Uses ForceBalance, Amber, and TeraChem to optimize forcefield parameters.

Installation

  1. Clone the ff-opt repo: git clone git@github.com:mtzgroup/ff-optimizer.git

  2. With your python environment manager of choice, create an environment with a python version compatible with ff-opt (currently ^3.11)

  3. Install poetry into this environment: pip install poetry

  4. Ensure that the poetry executable is on your PATH: which poetry

  5. Move into the ff-opt folder: cd ff-optimizer

  6. Run poetry install

    Installing Amber

    ff-opt depends on ForceBalance, which uses Amber's pysander interface. For ff-opt to work, Amber's pysander interface must be compiled with the same version of python used by ff-opt. As of right now, the python environment bundled with Amber is python3.8, which is deprecated. Follow the instructions below to install Amber with an up-to-date version of python.

    1. Create a python environment with the desired python version (currently ^3.11) and the following packages
      • numpy
      • scipy
      • cython
      • setuptools
    2. Activate this environment before installing Amber.
    3. In Amber's run_cmake file, set DOWNLOAD_MINICONDA to FALSE.
    4. Compile Amber.

    This will compile Amber's pysander interface with a newer version of python.

Running ff-opt

  1. Head to the directory where ff-opt was installed.
  2. Create a new shell with ff-opt on PATH: poetry shell
  3. Add Amber to the PATH with, e.g., module load Amber
  4. Move to the desired folder and run ff-opt!

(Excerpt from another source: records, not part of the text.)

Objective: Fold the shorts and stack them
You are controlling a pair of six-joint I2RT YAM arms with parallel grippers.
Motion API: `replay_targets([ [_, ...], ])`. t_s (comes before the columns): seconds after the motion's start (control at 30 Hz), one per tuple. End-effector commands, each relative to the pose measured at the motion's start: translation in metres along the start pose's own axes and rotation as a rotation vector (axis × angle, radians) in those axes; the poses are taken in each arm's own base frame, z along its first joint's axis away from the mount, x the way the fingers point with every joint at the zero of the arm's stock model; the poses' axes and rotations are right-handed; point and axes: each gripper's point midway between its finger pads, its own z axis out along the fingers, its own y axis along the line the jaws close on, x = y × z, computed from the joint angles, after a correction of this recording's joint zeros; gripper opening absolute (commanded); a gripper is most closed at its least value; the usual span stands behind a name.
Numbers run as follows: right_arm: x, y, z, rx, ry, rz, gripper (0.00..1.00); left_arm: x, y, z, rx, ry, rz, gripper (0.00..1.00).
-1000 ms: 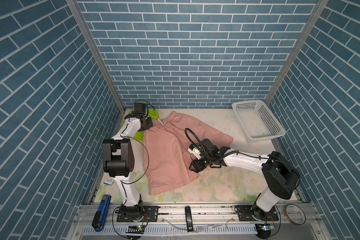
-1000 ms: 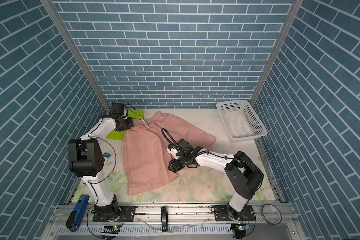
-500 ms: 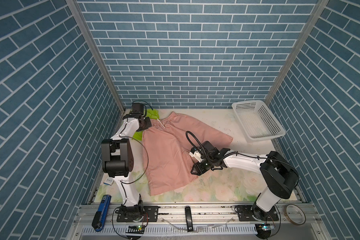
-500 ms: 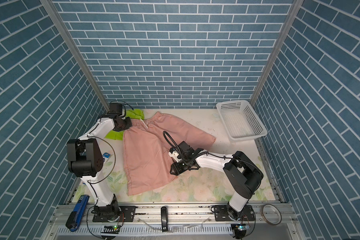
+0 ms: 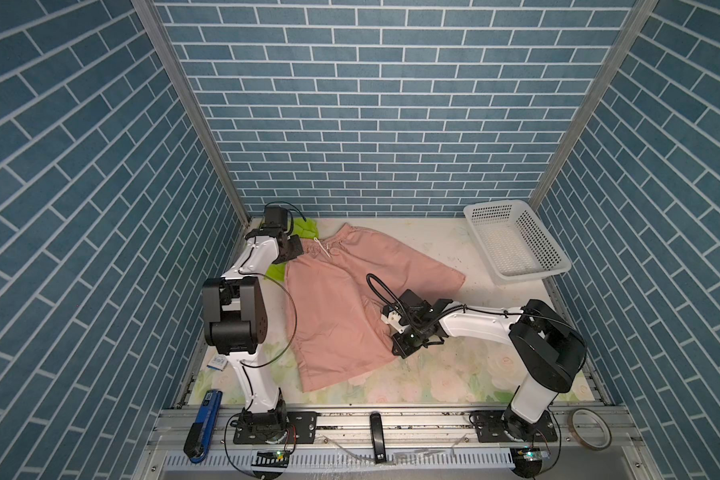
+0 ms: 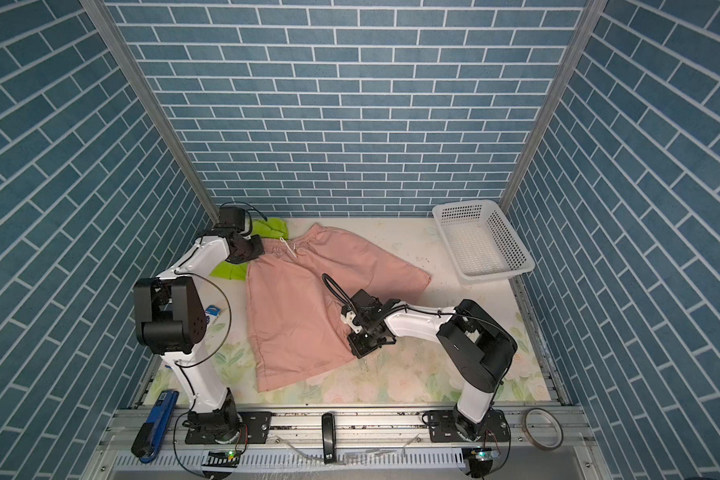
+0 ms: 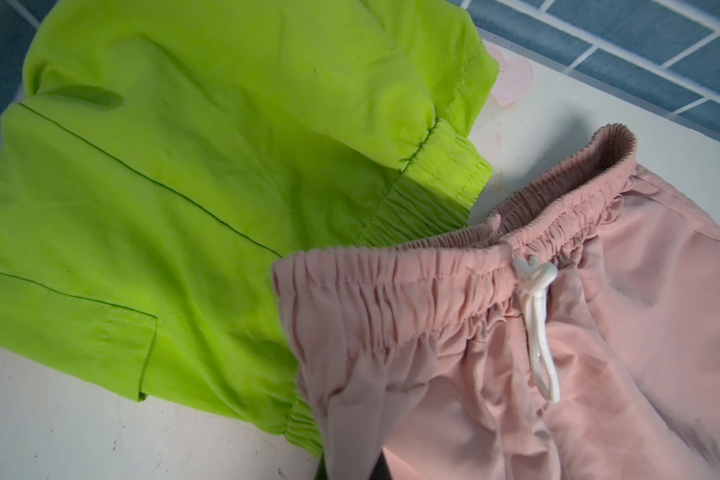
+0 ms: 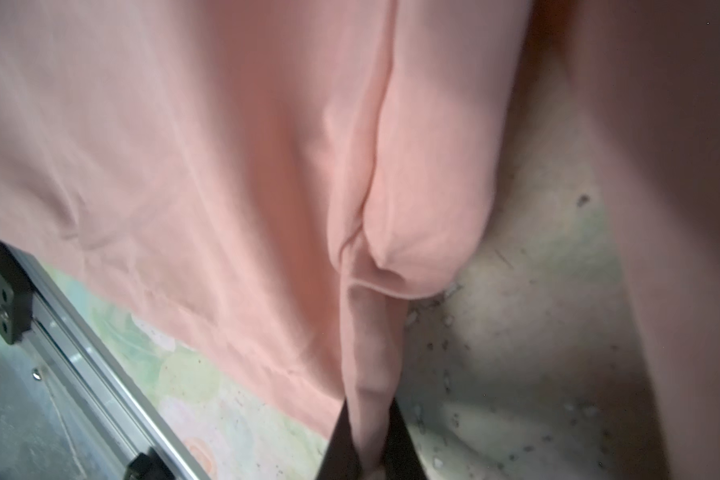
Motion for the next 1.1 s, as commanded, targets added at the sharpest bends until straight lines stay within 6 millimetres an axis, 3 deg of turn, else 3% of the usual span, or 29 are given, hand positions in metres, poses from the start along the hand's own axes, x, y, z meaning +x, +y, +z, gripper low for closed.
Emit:
replay_targets([
  [0.0, -0.011, -0.019, -0.012, 0.106, 0.002, 0.003, 0.0, -0.007, 0.003, -0.01, 0.004, -0.03, -0.015, 0.0],
  [0.27, -0.012, -0.113, -0.052, 0.233, 0.025, 0.243, 0.0, 0.004, 0.002, -0.014, 0.022, -0.013, -0.063, 0.0],
  [0.43, -0.024, -0.144, -0.07, 0.242, -0.018, 0.321, 0.0, 0.048, 0.009, -0.009, 0.033, 0.038, -0.131, 0.0],
  [0.5, -0.031, -0.143, -0.077, 0.219, -0.034, 0.313, 0.0, 0.072, 0.006, -0.01, 0.048, 0.083, -0.134, 0.0],
  [0.57, -0.032, -0.139, -0.086, 0.214, -0.04, 0.305, 0.13, 0.1, 0.003, -0.015, 0.039, 0.124, -0.104, 0.2],
  [0.63, -0.028, -0.135, -0.098, 0.221, -0.05, 0.299, 0.32, 0.125, 0.003, -0.024, 0.022, 0.159, -0.074, 0.74],
  [0.67, -0.026, -0.135, -0.104, 0.232, -0.061, 0.301, 0.36, 0.132, 0.005, -0.029, 0.016, 0.165, -0.068, 0.94],
  [0.7, -0.024, -0.134, -0.111, 0.243, -0.074, 0.301, 0.4, 0.136, 0.007, -0.037, 0.011, 0.162, -0.066, 1.0],
  [0.77, -0.022, -0.133, -0.124, 0.262, -0.105, 0.306, 0.44, 0.13, 0.014, -0.054, -0.027, 0.134, -0.039, 1.0],
  [0.87, -0.024, -0.128, -0.138, 0.264, -0.169, 0.3, 0.46, 0.095, 0.009, -0.084, -0.034, 0.034, 0.022, 1.0],
  [0.97, -0.029, -0.119, -0.14, 0.22, -0.235, 0.298, 0.48, 0.057, -0.025, -0.098, 0.052, -0.056, 0.136, 1.0],
  [1.07, -0.021, -0.105, -0.132, 0.153, -0.258, 0.324, 0.48, 0.031, -0.069, -0.09, 0.144, -0.097, 0.255, 1.0],
])
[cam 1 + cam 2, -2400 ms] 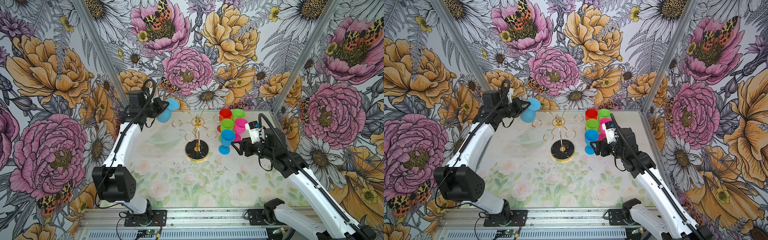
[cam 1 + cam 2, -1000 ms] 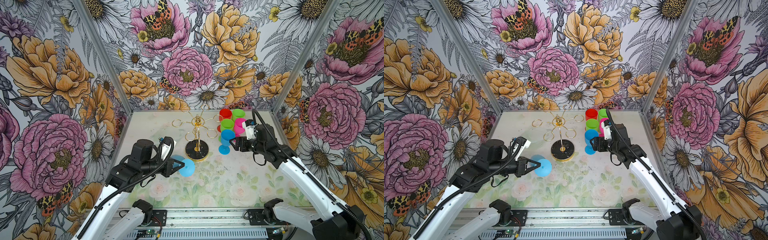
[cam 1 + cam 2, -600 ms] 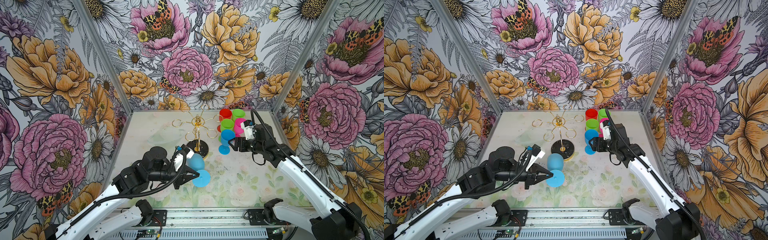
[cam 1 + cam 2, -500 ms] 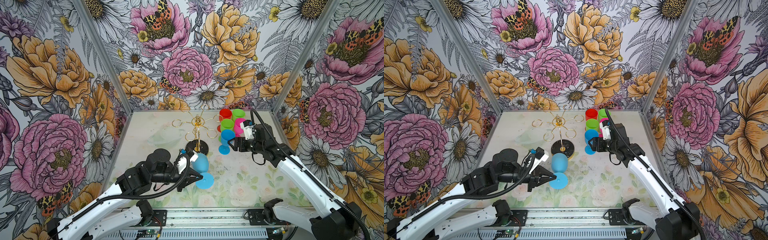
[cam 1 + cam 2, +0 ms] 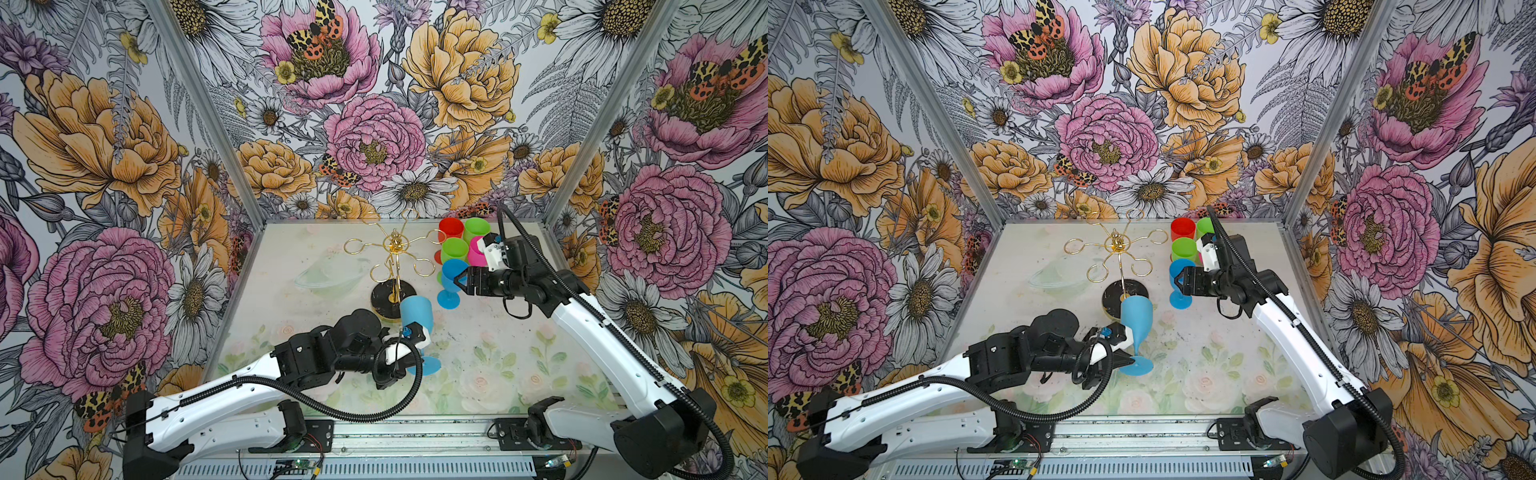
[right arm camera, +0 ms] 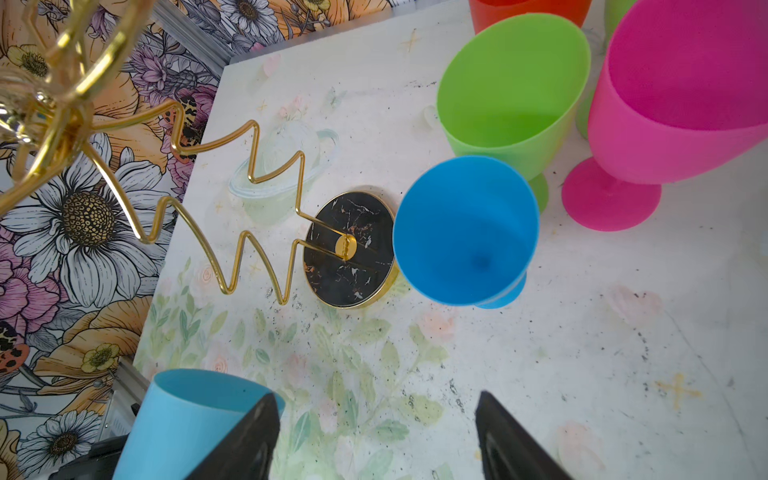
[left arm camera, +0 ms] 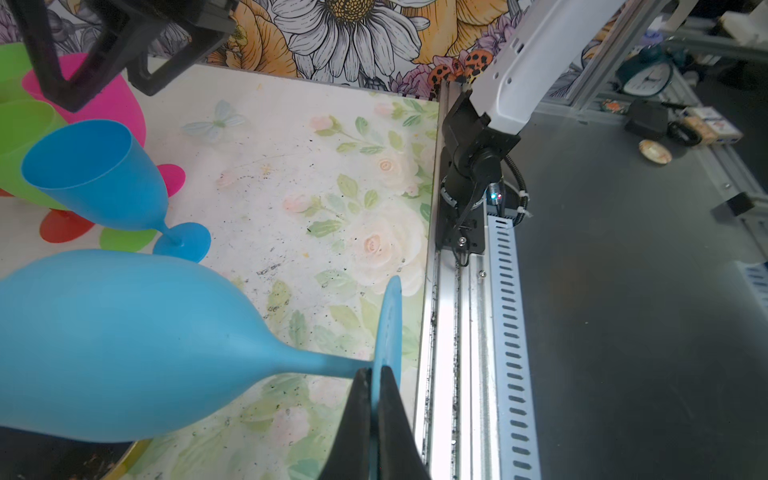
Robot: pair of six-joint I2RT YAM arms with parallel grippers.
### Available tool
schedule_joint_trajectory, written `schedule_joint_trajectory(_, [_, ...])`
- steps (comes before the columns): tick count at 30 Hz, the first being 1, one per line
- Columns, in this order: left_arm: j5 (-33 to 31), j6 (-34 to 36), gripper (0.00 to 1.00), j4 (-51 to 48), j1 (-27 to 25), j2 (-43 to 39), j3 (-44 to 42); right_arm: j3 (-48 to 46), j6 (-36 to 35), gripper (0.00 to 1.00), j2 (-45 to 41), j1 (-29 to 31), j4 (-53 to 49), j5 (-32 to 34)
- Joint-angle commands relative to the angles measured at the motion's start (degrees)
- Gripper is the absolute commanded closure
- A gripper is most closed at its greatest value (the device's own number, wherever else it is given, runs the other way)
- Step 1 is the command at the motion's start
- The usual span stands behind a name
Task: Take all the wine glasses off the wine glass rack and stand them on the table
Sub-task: 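Swing the held blue glass toward the robot while the right gripper reaches toward it, then close the right gripper on the blue glass's bowl and open the left gripper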
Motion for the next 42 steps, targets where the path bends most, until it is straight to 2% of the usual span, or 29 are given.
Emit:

ff-opt currently has three commands:

  • ff-opt optimize [input file]: Optimizes force field parameters according to [input file]. Here's a summary of the directory structure and files required by the parameter optimizer. The input file specification can be found here, and a full list of keywords can be found here. Examples are in /ff-optimizer/examples.
  • ff-opt setup [xyz file]: Sets up a force field optimization for [xyz file]. Creates all necessary files and folders required by ff-opt optimize and populates them with reasonable defaults. Currently, it obtains atom types and starting parameters from GAFF, charges from AM1-BCC or HF/6-31G* RESP, and sets up an optimization of all bonded parameters using wB97X-D3/def2-svp.
  • ff-opt print-manual: Prints this file, then quits.

Keywords for ff-opt setup

  • --charge: (int), molecular charge. Default = 0
  • --resp: (str) method for computing atomic charges. Options are "am1" for Amber's AM1-BCC charges, "chemcloud" to run a HF/6-31G* RESP calculation on chemcloud, and "local" to run a HF/6-31G* RESP calculation with Terachem locally. Default = "am1"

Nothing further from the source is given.